Retype the data that follows exactly. No pictures belong in the copy.

○ ○ ○ ○ ○

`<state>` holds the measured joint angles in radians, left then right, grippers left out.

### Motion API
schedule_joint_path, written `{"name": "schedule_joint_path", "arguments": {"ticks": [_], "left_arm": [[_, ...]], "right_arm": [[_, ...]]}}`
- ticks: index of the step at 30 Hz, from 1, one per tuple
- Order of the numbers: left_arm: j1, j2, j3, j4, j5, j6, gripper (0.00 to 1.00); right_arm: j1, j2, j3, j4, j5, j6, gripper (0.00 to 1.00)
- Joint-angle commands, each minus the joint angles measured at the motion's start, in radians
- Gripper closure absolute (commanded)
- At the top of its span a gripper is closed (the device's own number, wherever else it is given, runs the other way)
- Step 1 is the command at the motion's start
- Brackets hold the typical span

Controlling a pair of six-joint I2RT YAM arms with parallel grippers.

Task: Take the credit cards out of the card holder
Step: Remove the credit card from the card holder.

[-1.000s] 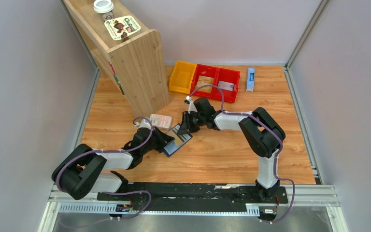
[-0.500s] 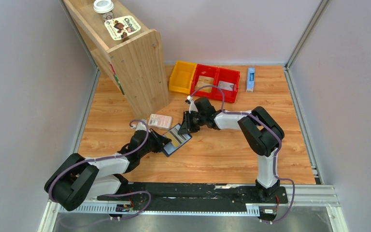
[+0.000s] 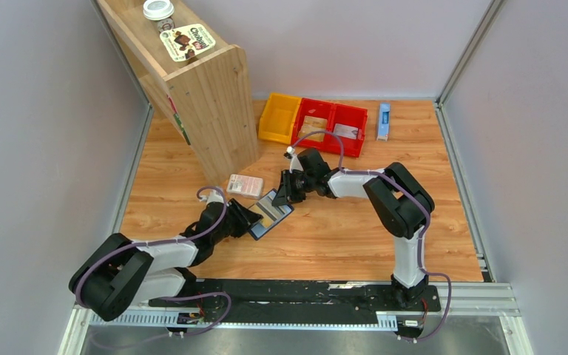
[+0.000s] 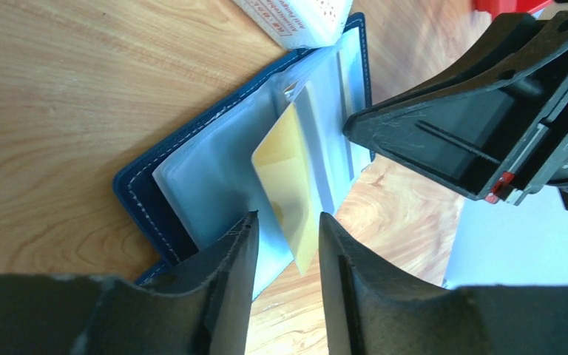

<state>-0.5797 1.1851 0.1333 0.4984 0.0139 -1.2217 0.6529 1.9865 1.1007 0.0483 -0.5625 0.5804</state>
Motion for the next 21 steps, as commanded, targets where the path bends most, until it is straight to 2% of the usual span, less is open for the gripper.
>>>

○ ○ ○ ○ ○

_Response for this exercise:_
`<state>` holds the measured joint angles in radians, left then right, grippers left out.

### Motion API
schedule_joint_path, written `{"name": "schedule_joint_path", "arguments": {"ticks": [_], "left_arm": [[_, ...]], "right_arm": [[_, ...]]}}`
- ticks: index of the step at 30 Hz, from 1, one per tuple
- Order of the numbers: left_arm: j1, j2, j3, j4, j5, j6, gripper (0.00 to 1.00); right_arm: j1, j2, j3, j4, j5, j6, gripper (0.00 to 1.00)
- Joint-angle commands, each minus the joint angles measured at the motion's start, in radians
- Gripper closure absolute (commanded)
- At the top of its span a gripper is closed (the device's own number, wherever else it is given, runs the other way)
- Step 1 is the command at the motion's start
- Brackets hold the typical span

Controlling a pair of six-joint I2RT YAM arms with parallel grippers.

Task: Take the credit cards out of the card holder
Step: Remove the credit card from the card holder.

[-1.000s] 
[-0.500s] 
[+0.000s] 
[+0.000s] 

<state>-0.5797 1.1851 0.1333 0.4984 0.0139 -1.2217 0.6529 1.9865 1.1007 0.0483 -0.5625 0.5804</state>
Motion for the next 21 steps, as commanded, targets where the path bends most, until it is straight to 2% of the usual span, less is open for the gripper.
>>>

The required output has been given in full.